Dataset excerpt:
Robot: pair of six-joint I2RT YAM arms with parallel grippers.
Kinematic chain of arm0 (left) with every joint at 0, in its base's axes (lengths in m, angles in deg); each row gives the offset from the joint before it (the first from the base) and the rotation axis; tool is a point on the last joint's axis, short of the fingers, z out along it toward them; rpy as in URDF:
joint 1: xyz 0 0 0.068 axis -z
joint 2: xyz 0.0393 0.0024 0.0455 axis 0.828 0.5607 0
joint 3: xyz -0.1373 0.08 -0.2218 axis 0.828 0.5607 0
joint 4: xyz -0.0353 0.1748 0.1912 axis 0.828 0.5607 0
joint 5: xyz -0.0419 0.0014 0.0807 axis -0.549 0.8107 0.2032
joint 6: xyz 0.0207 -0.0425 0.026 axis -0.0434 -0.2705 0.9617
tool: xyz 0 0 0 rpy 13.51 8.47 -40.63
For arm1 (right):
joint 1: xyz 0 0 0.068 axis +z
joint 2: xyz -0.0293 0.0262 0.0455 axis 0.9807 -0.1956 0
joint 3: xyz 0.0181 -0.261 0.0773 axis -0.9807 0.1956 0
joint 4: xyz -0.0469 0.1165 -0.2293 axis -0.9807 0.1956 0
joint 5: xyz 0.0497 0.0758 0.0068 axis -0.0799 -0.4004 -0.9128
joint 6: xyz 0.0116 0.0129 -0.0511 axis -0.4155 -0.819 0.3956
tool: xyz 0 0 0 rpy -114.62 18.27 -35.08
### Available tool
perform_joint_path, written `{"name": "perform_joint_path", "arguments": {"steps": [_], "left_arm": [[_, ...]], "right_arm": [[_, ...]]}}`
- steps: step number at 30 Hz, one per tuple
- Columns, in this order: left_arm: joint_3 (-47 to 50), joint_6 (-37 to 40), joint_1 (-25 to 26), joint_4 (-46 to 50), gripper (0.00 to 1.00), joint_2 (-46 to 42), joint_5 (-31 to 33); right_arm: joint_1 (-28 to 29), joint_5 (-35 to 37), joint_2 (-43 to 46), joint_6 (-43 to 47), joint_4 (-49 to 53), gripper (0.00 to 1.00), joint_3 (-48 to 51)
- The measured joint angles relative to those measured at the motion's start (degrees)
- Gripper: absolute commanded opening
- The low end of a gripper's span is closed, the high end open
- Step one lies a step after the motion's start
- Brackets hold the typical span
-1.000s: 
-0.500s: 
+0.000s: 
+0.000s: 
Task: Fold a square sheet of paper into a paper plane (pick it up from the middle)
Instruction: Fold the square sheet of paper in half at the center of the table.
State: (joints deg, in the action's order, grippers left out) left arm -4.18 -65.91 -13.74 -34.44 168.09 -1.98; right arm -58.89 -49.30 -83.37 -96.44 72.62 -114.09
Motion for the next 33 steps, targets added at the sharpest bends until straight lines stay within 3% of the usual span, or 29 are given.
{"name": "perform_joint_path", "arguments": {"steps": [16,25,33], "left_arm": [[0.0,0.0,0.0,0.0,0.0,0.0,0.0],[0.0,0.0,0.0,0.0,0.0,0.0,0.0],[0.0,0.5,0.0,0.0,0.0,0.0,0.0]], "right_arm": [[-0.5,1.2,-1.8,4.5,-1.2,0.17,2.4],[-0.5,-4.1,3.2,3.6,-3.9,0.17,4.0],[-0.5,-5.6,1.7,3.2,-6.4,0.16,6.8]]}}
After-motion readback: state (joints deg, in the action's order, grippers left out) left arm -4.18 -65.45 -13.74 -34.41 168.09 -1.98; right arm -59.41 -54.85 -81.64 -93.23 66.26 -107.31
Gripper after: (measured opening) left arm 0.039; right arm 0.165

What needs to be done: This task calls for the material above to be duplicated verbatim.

Exercise answer:
Robot: pair of six-joint I2RT YAM arms with parallel grippers.
Kinematic chain of arm0 (left) with every joint at 0, in its base's axes (lengths in m, angles in deg); each row gives the offset from the joint before it (the first from the base) and the rotation axis; tool is a point on the last joint's axis, short of the fingers, z out along it toward them; rpy as in URDF:
joint 1: xyz 0 0 0.068 axis -z
joint 2: xyz 0.0393 0.0024 0.0455 axis 0.828 0.5607 0
joint 3: xyz -0.1373 0.08 -0.2218 axis 0.828 0.5607 0
joint 4: xyz -0.0353 0.1748 0.1912 axis 0.828 0.5607 0
joint 5: xyz -0.0419 0.0014 0.0807 axis -0.549 0.8107 0.2032
joint 6: xyz 0.0207 -0.0425 0.026 axis -0.0434 -0.2705 0.9617
tool: xyz 0 0 0 rpy 13.51 8.47 -40.63
For arm1 (right):
joint 1: xyz 0 0 0.068 axis +z
joint 2: xyz -0.0293 0.0262 0.0455 axis 0.9807 -0.1956 0
joint 3: xyz 0.0181 -0.261 0.0773 axis -0.9807 0.1956 0
joint 4: xyz -0.0469 0.1165 -0.2293 axis -0.9807 0.1956 0
joint 5: xyz 0.0497 0.0758 0.0068 axis -0.0799 -0.4004 -0.9128
joint 6: xyz 0.0116 0.0129 -0.0511 axis -0.4155 -0.819 0.3956
tool: xyz 0 0 0 rpy -114.62 18.27 -35.08
### Available tool
perform_joint_path, written `{"name": "perform_joint_path", "arguments": {"steps": [_], "left_arm": [[_, ...]], "right_arm": [[_, ...]]}}`
- steps: step number at 30 Hz, one per tuple
- Columns, in this order: left_arm: joint_3 (-47 to 50), joint_6 (-37 to 40), joint_1 (-25 to 26), joint_4 (-46 to 50), gripper (0.00 to 1.00), joint_2 (-46 to 42), joint_5 (-31 to 33); right_arm: joint_1 (-28 to 29), joint_5 (-35 to 37), joint_2 (-43 to 46), joint_6 (-43 to 47), joint_4 (-49 to 53), gripper (0.00 to 1.00), joint_3 (-48 to 51)
- The measured joint angles relative to those measured at the motion's start (degrees)
- Gripper: absolute commanded opening
- The low end of a gripper's span is closed, the high end open
- Step one lies a step after the motion's start
- Brackets hold the typical span
-1.000s: 
-0.500s: 
+0.000s: 
+0.000s: 
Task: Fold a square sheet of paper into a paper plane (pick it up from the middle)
Instruction: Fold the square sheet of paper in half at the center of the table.
State: (joints deg, in the action's order, grippers left out) left arm -4.18 -65.91 -13.74 -34.44 168.09 -1.98; right arm -58.89 -49.30 -83.37 -96.44 72.62 -114.09
Motion for the next 33 steps, targets added at the sharpest bends until straight lines stay within 3% of the usual span, or 29 are given.
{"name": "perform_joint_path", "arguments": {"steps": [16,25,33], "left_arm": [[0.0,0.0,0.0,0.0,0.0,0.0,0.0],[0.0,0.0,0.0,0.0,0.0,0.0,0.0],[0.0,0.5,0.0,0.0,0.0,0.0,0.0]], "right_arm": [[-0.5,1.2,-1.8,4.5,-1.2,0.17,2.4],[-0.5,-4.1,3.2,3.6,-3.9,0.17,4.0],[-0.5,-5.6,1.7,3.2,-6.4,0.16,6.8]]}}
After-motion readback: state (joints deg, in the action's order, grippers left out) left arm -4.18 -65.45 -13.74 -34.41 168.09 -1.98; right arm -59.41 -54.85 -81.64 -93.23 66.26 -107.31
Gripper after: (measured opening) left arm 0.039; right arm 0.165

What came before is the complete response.